Exercise aim: Copy, without any change, the lines from the one that holds "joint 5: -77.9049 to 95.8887" through the final line of the material below.
Records provided START
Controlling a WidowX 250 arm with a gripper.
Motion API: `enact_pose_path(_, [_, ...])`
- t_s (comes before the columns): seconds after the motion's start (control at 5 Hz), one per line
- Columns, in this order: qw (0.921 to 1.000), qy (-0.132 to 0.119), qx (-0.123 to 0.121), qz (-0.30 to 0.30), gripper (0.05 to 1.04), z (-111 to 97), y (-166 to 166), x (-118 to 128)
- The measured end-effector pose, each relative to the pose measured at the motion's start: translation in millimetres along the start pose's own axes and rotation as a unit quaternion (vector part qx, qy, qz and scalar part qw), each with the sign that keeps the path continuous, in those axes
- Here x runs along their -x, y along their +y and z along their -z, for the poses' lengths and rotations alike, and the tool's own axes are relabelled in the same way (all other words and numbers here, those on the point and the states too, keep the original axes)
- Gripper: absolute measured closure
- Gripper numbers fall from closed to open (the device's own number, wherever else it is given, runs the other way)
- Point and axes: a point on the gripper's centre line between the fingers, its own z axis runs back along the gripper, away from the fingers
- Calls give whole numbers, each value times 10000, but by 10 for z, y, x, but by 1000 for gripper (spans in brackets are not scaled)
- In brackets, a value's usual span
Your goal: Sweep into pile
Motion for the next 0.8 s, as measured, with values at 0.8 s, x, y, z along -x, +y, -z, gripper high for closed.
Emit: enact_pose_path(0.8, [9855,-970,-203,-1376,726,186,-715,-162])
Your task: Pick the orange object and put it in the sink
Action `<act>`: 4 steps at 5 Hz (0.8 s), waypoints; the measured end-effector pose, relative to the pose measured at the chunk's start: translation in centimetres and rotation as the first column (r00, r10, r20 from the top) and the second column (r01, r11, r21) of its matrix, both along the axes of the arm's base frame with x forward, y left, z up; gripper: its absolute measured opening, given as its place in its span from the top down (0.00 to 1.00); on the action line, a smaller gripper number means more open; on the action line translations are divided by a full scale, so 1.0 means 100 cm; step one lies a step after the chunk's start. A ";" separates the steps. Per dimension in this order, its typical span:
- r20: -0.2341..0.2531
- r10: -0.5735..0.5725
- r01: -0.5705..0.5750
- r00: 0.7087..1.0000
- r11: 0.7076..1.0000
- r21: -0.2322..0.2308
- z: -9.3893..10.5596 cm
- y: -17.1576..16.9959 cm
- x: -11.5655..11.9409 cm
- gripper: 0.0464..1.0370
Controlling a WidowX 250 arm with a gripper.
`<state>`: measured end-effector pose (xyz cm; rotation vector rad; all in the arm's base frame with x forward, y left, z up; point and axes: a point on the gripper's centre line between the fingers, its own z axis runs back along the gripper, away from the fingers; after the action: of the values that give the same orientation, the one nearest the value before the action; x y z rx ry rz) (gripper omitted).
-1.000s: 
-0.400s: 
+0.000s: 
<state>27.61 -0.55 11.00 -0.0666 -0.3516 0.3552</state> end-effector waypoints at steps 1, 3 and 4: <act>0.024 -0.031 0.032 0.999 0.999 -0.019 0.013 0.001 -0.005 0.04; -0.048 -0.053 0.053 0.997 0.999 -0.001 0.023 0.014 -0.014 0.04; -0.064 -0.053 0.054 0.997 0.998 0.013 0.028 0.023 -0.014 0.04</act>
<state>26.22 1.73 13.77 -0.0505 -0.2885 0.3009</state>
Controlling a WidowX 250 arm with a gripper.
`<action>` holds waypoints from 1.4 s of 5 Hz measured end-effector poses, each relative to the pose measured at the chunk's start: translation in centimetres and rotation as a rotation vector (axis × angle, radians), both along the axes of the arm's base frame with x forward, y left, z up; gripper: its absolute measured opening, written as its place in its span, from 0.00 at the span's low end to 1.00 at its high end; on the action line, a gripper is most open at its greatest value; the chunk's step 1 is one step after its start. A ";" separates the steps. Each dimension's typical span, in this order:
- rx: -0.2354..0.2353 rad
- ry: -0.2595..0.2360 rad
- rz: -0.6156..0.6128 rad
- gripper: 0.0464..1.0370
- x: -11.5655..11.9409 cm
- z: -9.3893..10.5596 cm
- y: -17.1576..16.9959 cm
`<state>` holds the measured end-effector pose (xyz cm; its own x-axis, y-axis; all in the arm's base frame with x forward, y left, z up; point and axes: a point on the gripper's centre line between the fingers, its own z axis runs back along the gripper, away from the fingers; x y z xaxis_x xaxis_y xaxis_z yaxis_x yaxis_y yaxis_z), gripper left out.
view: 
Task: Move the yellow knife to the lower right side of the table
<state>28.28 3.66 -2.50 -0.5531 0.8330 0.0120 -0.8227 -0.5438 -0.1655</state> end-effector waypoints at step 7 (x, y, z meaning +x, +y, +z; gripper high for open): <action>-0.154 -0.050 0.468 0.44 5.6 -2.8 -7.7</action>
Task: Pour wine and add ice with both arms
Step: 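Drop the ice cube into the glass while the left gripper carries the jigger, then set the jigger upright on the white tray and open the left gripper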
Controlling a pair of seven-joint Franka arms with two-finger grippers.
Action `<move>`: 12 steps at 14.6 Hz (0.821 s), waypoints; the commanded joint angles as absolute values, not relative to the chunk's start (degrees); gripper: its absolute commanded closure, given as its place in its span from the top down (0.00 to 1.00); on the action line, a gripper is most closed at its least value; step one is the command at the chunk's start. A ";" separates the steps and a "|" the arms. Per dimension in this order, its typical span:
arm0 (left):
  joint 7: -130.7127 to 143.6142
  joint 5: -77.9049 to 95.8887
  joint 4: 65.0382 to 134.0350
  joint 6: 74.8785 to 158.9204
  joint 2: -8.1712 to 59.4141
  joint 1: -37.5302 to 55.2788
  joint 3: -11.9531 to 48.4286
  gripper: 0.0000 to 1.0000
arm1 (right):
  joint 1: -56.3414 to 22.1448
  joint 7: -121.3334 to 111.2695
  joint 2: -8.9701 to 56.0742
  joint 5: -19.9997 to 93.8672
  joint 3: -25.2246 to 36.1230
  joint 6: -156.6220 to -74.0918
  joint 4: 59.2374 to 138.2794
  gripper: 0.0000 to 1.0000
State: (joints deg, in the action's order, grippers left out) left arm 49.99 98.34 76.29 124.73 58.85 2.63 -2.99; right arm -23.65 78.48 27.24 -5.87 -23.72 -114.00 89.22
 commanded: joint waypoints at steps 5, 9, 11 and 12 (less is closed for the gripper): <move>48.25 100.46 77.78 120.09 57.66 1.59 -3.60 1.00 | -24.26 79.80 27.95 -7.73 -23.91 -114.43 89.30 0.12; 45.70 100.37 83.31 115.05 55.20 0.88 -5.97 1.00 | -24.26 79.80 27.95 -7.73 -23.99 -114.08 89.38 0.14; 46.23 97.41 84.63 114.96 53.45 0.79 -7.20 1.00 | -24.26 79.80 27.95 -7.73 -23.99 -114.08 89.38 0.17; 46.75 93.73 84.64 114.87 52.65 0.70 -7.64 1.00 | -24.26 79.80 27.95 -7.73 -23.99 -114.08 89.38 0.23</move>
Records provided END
Solved exercise:
  joint 5: -77.9049 to 95.8887
  joint 4: 65.0382 to 134.0350
  joint 6: 74.8785 to 158.9204
  joint 2: -8.1712 to 59.4141
  joint 1: -37.5302 to 55.2788
  joint 3: -11.9531 to 48.4286
  gripper: 0.0000 to 1.0000
arm1 (right):
  joint 1: -56.3414 to 22.1448
  joint 7: -121.3334 to 111.2695
  joint 2: -8.9701 to 56.0742
  joint 5: -19.9997 to 93.8672
  joint 3: -25.2246 to 36.1230
  joint 6: -156.6220 to -74.0918
  joint 4: 59.2374 to 138.2794
  gripper: 0.0000 to 1.0000
State: (joints deg, in the action's order, grippers left out) left arm 49.99 98.34 76.29 124.73 58.85 2.63 -2.99; right arm -23.65 78.48 27.24 -5.87 -23.72 -114.00 89.22
 commanded: joint waypoints at steps 5, 9, 11 and 12 (less is closed for the gripper): <move>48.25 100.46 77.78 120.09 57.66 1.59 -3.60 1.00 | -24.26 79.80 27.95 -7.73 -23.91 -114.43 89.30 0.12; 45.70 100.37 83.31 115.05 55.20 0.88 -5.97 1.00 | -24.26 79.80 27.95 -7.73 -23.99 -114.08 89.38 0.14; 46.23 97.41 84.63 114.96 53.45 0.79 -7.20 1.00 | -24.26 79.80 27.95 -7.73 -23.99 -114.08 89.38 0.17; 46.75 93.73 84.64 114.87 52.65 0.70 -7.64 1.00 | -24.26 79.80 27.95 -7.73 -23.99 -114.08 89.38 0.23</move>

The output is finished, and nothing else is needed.